Après la crise, il sera nécessaire de retrouver le vrai sens du bien commun auquel l’engagement moral de nombreuses personnes nous renvoie aujourd’hui. Malheureusement, souligne Crepaldi que « alors que nous nous battons pour sauver la vie de nombreuses vies, les interventions d’avortement pratiquées ne cessent pas, ni la vente de pilules abortives, ni les pratiques euthanasiques, ni les sacrifices d’embryons humains et bien d’autres pratiques contre la vie et la famille« . Si la crise ne nous conduit pas à un examen de conscience approfondi, elle ne nous prédisposera pas à quelque chose de nouveau.
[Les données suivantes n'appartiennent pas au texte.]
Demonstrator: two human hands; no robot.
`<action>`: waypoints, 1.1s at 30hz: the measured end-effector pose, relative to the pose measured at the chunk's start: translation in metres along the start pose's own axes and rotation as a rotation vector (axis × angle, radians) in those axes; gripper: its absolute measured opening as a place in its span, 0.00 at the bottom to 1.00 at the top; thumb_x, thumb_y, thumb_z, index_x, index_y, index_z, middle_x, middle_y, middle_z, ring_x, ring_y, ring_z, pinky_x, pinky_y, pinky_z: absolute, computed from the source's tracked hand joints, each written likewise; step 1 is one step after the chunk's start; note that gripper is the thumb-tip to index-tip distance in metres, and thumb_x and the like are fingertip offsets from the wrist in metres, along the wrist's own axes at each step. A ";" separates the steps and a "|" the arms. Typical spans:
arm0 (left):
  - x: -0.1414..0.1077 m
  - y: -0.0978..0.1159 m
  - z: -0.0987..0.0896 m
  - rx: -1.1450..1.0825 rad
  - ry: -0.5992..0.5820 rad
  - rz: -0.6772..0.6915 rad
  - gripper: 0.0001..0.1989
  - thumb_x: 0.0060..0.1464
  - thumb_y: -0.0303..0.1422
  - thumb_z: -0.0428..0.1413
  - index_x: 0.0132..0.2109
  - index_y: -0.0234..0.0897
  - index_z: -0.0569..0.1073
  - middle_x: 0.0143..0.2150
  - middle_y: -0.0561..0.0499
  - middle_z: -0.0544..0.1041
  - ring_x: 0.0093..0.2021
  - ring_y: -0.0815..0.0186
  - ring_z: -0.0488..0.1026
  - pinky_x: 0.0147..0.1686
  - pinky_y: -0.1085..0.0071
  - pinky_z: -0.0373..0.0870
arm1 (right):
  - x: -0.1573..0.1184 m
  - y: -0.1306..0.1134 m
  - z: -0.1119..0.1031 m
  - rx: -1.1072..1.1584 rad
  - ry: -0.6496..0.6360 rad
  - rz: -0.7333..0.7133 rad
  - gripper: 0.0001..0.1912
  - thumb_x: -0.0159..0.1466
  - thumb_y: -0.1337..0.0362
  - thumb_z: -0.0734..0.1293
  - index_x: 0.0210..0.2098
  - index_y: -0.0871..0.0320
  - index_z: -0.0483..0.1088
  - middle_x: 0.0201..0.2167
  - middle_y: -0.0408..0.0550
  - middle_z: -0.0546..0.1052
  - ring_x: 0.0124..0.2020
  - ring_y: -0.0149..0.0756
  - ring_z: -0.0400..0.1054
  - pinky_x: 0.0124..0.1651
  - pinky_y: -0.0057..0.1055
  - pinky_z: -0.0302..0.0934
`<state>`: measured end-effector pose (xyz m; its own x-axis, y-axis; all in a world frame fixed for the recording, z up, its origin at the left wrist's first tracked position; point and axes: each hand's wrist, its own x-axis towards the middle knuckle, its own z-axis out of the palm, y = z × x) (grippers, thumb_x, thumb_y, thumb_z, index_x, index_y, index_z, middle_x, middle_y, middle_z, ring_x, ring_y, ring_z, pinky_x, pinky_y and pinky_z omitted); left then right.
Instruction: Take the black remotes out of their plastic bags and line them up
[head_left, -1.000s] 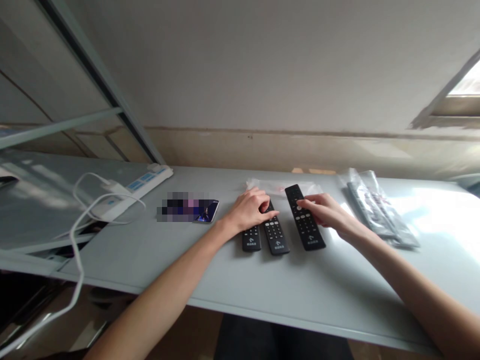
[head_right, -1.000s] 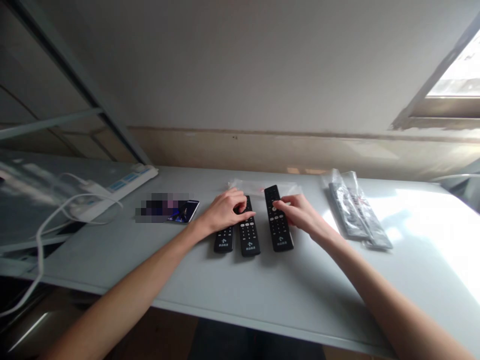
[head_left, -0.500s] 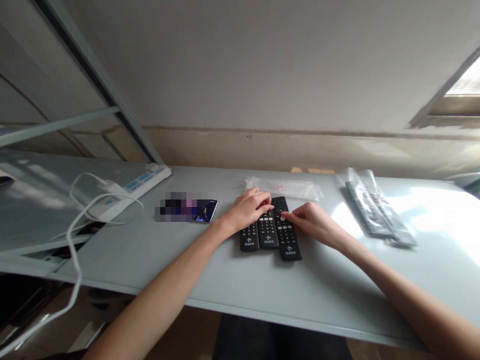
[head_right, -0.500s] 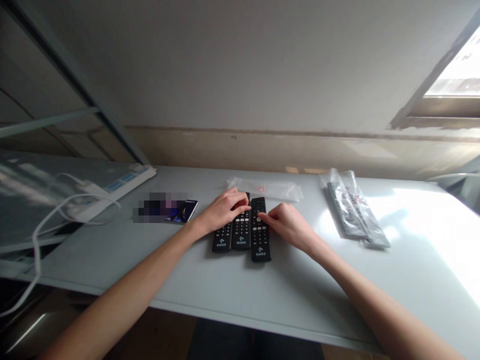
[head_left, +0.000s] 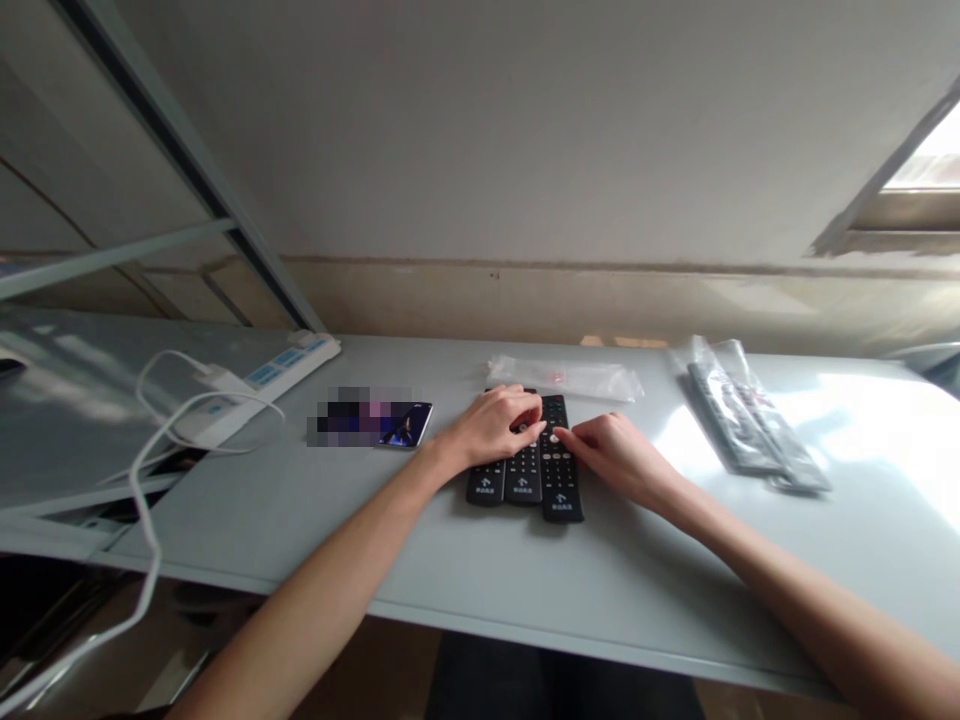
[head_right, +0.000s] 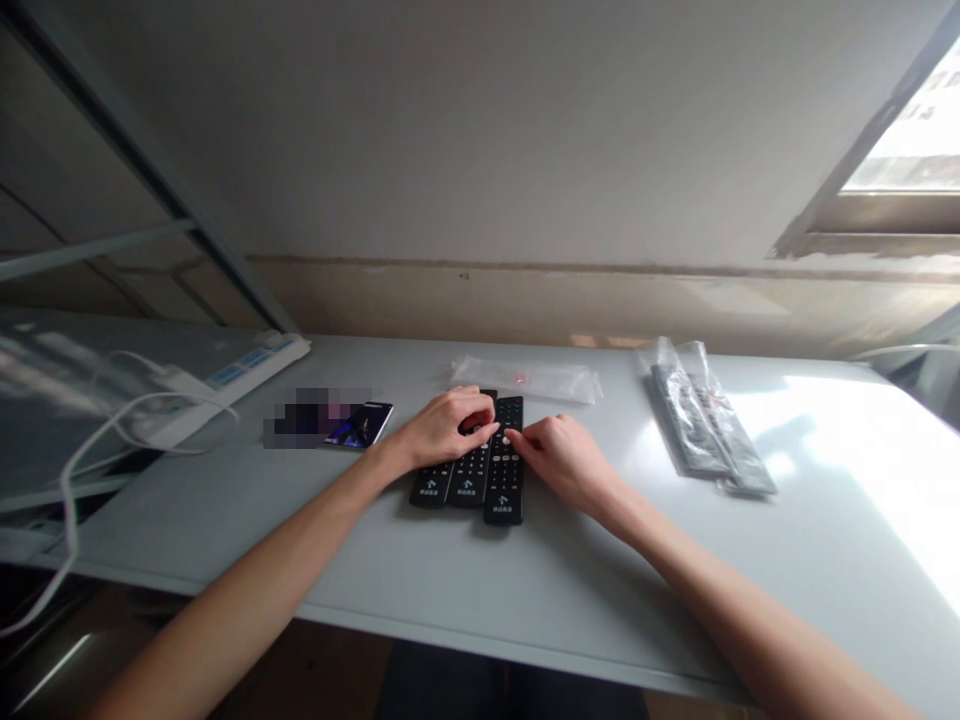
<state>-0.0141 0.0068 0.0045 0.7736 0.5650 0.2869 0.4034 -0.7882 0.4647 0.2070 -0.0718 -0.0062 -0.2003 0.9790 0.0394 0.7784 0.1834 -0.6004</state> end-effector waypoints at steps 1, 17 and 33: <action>0.000 0.000 -0.001 -0.001 -0.002 -0.003 0.10 0.66 0.31 0.57 0.34 0.38 0.72 0.34 0.50 0.75 0.37 0.63 0.71 0.41 0.66 0.66 | -0.001 -0.001 0.000 -0.002 0.001 -0.003 0.35 0.74 0.37 0.54 0.19 0.53 0.53 0.17 0.41 0.58 0.23 0.32 0.44 0.29 0.36 0.43; 0.001 -0.007 -0.004 0.172 0.133 0.068 0.18 0.72 0.33 0.48 0.31 0.38 0.69 0.30 0.50 0.72 0.33 0.63 0.67 0.41 0.65 0.65 | -0.014 0.088 -0.091 -0.594 0.351 0.157 0.18 0.70 0.56 0.65 0.53 0.59 0.77 0.47 0.63 0.80 0.42 0.52 0.73 0.45 0.44 0.64; 0.009 0.002 0.001 0.168 0.231 0.076 0.20 0.74 0.41 0.45 0.50 0.40 0.81 0.56 0.43 0.81 0.65 0.49 0.70 0.68 0.47 0.62 | -0.066 0.118 -0.053 -0.375 0.576 0.016 0.23 0.64 0.73 0.62 0.55 0.55 0.79 0.71 0.58 0.68 0.64 0.51 0.71 0.67 0.57 0.66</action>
<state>-0.0061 0.0096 0.0073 0.6807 0.5282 0.5076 0.4387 -0.8488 0.2950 0.3437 -0.1104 -0.0373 0.0802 0.8542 0.5137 0.9527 0.0859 -0.2916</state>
Un point important souligné par l’archevêque est le rôle subsidiaire du crédit: « Le blocage de grands secteurs de l’économie pour assurer une plus grande sécurité sanitaire et réduire la propagation du virus provoque une crise économique, notamment de liquidité, pour les entreprises et les familles. Si la crise dure longtemps, on s’attend à une crise de la circularité de la production et de la consommation, avec le spectre du chômage. Face à ces besoins, le rôle du crédit peut être fondamental et le système financier pourrait se racheter des dilapidations nombreuses et condamnables du passé récent ». Un grand changement de perspective dans ce domaine sera nécessaire.

Selon Mgr Crepaldi, la pandémie actuelle met en crise le mondialisme tel qu’il a été conçu jusqu’à présent et nous invite à repenser, à travers la subsidiarité, la coexistence des nations à différents niveaux d’universalité: « Jusqu’à hier, la mondialisation présentait ses fastes et ses gloires de fonctionnement technico-fonctionnel parfait, de certitude incontestable sur l’obsolescence des États et des nations, de valeur absolue de la ‘société ouverte’: un seul monde, une seule religion, une seule morale universelle, un seul peuple mondialiste, une seule autorité mondiale. Mais ensuite, il peut suffire d’un virus pour faire tomber le système, puisque les niveaux de réponse non globaux ont été désactivés ».

Avec des mots très clairs, l’évêque invite également « à prendre acte de cette fin peu glorieuse de l’Union européenne pour cause de coronavirus », dans laquelle « le manque de ciment moral n’a pas été compensé par le ciment institutionnel et politique ».

Les relations entre l’État et l’Église devront également changer: « La santé n’est pas le salut, comme les martyrs nous l’ont appris, mais dans un certain sens, le salut donne aussi la santé. Le bon fonctionnement de la vie sociale, avec ses effets bénéfiques aussi sur la santé, a également besoin du salut promis par la religion: ‘l’homme ne se développe pas uniquement par ses seules forces’ (Caritas in Veritate, 11) ».

« L’autorité politique affaiblit la lutte contre le mal lorsqu’elle assimile les messes à des initiatives ludiques, pensant qu’elles doivent être suspendues. Même l’Église peut se tromper quand elle ne fait pas valoir, pour le bien commun authentique et complet, la demande publique des messes et de l’ouverture d’églises« .


Après cette expérience on pourra à nouveau reconnaître publiquement la place de Dieu dans le monde, affirme Crepaldi, et non plus continuer à vivre comme si Dieu n’existait pas.

Un texte que l’archevêque Crepaldi a lu et médité, afin que l’après-coronavirus – avec l’aide de la lumière et de l’espoir qui viennent de la « Doctrine sociale de l’Eglise » – soit un monde meilleur.